GLI ALTRI TEMI - Ma c’è anche chi propone di tassare tutto il salario di produttività al 10%. È l’idea avanzata in un altro emendamento da Maurizio Sacconi (presidente della Commissione Lavoro del Senato), che chiede di sostituire così il taglio del cuneo fiscale. L’imposta al 10% si applicherebbe in questo modo solo ai redditi inferiori ai 40.000 euro annui su una retribuzione lorda non superiore ai 6.000 euro.
Altri emendamenti Pd-Pdl presentati alla legge di Stabilità prevedono inoltre di reintrodurre gli sgravi per i figli, nella misura di 50 euro ciascuno. Tra le numerose proposte, il Pdl con Federica Chiavaroli punta a fare in modo che nel conteggio della nuova Trise si faccia riferimento alla capacità contributiva e in aggiunta siano previste le detrazioni mentre nell’emendamento a firma Nicoletta Favero si prevedono unicamente gli sgravi.
FASSINA FRENA - «È presto» per parlare di intesa tra Pd e Pdl sull’ampliamento della «no tax» area per i redditi fino a 12mila euro ha commentato dunque Stefano Fassina, che di fatto boccia l’idea: l’operazione, afferma, è «molto costosa e non è finalizzata soltanto ai redditi più bassi». Il viceministro all’Economia non pensa che il dibattito parlamentare modificherà la legge di stabilità: «Credo che resterà la parte sostanziale - ha detto - nessun partito in questi giorni in commissione bilancio ha messo in discussione i saldi» e «quindi la parte macroeconomica è assolutamente salvaguardata».
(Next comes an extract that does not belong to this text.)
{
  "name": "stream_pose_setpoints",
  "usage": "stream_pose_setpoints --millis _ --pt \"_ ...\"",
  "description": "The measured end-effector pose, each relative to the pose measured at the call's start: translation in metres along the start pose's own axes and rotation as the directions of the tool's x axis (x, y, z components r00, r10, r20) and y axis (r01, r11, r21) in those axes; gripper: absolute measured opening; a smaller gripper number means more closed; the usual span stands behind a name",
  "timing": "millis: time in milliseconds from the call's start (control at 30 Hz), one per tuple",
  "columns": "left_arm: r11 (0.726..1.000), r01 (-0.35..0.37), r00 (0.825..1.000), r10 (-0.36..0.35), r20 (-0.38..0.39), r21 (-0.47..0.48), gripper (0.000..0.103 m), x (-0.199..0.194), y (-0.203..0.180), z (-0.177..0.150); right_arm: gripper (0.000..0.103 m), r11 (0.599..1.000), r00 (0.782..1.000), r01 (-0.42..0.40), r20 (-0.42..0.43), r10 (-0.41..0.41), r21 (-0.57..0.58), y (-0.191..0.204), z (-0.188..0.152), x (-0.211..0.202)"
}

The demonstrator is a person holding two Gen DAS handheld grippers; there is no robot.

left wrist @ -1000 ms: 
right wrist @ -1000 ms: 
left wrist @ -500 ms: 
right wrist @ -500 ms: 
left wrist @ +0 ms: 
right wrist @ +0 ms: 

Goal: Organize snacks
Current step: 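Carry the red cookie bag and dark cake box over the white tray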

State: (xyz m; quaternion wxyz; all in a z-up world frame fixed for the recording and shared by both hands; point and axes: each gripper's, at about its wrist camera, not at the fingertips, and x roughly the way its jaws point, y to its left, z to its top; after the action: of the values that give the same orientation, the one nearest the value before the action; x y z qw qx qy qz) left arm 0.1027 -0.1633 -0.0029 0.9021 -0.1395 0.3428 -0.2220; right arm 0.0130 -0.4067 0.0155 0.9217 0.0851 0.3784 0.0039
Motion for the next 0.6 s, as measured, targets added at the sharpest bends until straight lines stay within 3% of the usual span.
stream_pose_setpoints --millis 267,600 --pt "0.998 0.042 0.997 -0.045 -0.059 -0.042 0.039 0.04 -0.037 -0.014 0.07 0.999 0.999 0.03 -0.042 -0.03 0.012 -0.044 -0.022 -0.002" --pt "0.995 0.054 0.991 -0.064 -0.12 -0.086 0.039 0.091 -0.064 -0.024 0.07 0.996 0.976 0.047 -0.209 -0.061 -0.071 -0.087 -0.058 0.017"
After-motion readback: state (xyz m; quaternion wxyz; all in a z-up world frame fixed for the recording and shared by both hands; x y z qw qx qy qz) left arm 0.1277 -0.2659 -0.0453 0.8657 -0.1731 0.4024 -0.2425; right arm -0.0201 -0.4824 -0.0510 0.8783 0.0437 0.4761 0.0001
I SINDACATI - Sulla legge sono tornati a parlare anche i sindacati. «Penso che il presidente del Consiglio sbagli quando dice che l’impianto della legge di Stabilità non può essere cambiato — ha detto il segretario generale della Cgil Susanna Camusso, secondo cui la legge — mantiene l’Italia nelle condizioni di un paese in deflazione e dove continua ad aumentare la disoccupazione». Nella mattinata di lunedì i leader di Cgil, Cisl e Uil, Susanna Camusso, Raffaele Bonanni e Luigi Angeletti hanno avuto sul tema degli incontri, prima con i parlamentari di Sel e poi del Pd, alla ricerca di un consenso politico che rimetta al centro della legge di Stabilità il lavoro, il taglio delle tasse e la ripresa dei consumi. Proprio nel giorno dell’avvio dell’ondata di scioperi regionali che si concluderanno il 15 novembre prossimo.